__What needs to be done__.
How do the lines below between the ones holding "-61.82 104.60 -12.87" and "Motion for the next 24", inclusive, read? Give them again exactly, with no other lines.

__Data in this exercise__.
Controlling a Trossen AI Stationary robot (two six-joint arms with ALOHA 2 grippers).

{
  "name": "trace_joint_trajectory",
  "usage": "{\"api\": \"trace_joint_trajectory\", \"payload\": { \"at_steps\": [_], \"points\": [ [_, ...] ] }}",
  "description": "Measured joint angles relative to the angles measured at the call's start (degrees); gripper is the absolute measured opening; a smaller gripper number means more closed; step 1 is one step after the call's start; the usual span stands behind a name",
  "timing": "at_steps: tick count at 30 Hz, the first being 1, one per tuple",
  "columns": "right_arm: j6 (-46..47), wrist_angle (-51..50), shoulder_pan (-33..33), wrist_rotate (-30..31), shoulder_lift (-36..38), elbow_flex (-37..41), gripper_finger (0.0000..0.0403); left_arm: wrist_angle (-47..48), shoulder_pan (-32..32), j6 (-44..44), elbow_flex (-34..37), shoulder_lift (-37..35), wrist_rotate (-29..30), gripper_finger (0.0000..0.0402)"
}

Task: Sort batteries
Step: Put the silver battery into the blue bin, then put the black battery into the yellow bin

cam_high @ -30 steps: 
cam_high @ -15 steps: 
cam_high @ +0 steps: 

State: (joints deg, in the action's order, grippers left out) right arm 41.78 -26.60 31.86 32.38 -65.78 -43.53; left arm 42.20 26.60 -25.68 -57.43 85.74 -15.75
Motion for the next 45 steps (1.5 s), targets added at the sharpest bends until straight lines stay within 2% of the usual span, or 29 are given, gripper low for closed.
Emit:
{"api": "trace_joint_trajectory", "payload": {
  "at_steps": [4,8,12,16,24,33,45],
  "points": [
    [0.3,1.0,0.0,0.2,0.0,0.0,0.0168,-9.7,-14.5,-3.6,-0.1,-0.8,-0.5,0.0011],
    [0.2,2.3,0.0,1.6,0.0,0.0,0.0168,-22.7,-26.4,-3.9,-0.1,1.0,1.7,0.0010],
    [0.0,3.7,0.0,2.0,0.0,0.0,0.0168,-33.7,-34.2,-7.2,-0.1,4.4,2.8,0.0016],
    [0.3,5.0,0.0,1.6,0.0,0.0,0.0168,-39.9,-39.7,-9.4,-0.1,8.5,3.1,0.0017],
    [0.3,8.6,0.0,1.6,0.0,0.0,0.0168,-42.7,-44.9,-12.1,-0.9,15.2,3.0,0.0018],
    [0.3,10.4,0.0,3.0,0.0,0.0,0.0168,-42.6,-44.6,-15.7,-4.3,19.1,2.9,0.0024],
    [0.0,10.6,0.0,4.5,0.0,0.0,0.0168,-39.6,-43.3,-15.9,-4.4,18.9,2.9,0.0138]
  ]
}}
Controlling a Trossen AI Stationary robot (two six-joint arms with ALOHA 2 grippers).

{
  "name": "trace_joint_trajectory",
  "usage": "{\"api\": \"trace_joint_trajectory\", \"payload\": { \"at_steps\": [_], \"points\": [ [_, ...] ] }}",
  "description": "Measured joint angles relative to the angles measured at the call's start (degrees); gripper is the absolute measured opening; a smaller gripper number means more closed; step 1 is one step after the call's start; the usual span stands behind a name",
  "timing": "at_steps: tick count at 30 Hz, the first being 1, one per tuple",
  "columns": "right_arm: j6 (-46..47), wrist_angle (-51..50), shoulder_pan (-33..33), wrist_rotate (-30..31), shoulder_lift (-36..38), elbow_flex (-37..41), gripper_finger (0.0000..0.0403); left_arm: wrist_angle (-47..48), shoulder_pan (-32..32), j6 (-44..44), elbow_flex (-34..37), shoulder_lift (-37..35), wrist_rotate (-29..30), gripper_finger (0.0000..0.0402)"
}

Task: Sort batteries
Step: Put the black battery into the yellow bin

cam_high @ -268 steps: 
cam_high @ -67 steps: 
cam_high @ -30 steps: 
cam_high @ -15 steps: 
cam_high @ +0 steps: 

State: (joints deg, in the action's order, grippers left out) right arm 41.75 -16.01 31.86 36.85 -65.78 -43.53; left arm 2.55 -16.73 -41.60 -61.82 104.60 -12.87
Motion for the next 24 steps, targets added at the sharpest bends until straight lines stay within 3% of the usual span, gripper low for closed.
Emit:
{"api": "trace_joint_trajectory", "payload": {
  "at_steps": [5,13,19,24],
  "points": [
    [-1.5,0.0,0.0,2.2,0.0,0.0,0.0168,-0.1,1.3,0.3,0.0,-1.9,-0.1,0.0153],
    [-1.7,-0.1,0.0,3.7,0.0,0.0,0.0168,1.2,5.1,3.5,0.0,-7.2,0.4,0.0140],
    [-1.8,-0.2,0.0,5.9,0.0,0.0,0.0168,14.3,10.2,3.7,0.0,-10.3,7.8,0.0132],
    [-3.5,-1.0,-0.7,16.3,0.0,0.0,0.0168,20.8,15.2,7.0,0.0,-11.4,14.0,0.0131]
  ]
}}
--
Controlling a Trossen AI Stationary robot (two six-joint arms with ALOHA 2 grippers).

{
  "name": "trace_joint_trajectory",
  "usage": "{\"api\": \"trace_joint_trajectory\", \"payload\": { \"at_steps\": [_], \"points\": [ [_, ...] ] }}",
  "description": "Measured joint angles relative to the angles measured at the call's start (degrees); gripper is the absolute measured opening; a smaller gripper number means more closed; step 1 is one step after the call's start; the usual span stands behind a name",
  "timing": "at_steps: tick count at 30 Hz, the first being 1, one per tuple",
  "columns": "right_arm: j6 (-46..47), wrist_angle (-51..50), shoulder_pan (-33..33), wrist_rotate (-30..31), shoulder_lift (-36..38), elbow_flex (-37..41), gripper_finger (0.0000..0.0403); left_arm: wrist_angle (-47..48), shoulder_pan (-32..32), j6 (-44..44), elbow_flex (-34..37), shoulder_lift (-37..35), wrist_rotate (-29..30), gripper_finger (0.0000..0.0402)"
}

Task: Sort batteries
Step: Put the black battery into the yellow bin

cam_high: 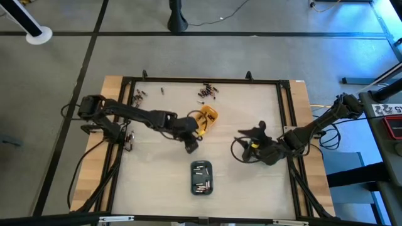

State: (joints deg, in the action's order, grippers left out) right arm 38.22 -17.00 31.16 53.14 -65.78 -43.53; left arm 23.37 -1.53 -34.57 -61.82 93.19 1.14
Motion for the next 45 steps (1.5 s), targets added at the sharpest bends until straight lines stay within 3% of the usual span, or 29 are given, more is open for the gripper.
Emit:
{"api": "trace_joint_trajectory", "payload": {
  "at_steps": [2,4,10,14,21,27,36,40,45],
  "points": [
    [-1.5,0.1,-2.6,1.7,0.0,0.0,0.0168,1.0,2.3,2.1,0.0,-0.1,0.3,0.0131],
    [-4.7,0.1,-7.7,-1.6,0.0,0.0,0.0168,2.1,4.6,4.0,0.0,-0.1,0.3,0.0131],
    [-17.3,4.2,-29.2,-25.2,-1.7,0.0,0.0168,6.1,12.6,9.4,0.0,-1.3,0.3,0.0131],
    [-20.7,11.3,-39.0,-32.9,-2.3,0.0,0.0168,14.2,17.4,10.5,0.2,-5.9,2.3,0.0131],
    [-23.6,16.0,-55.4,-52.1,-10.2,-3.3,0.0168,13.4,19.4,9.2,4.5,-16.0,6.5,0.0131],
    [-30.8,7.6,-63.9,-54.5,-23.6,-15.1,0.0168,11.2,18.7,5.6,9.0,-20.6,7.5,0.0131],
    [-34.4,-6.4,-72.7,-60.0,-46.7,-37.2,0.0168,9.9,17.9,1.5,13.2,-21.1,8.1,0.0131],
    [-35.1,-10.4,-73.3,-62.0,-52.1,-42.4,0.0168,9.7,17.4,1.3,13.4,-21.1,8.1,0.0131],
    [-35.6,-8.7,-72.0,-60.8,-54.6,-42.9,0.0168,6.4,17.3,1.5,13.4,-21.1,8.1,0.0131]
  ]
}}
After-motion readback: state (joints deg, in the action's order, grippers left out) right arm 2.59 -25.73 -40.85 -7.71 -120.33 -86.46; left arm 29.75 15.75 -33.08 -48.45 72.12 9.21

__Expected answer__.
State: (joints deg, in the action's order, grippers left out) right arm 41.75 -16.01 31.86 36.85 -65.78 -43.53; left arm 2.55 -16.73 -41.60 -61.82 104.60 -12.87
Motion for the next 24 steps, targets added at the sharpest bends until straight lines stay within 3% of the usual span, gripper low for closed.

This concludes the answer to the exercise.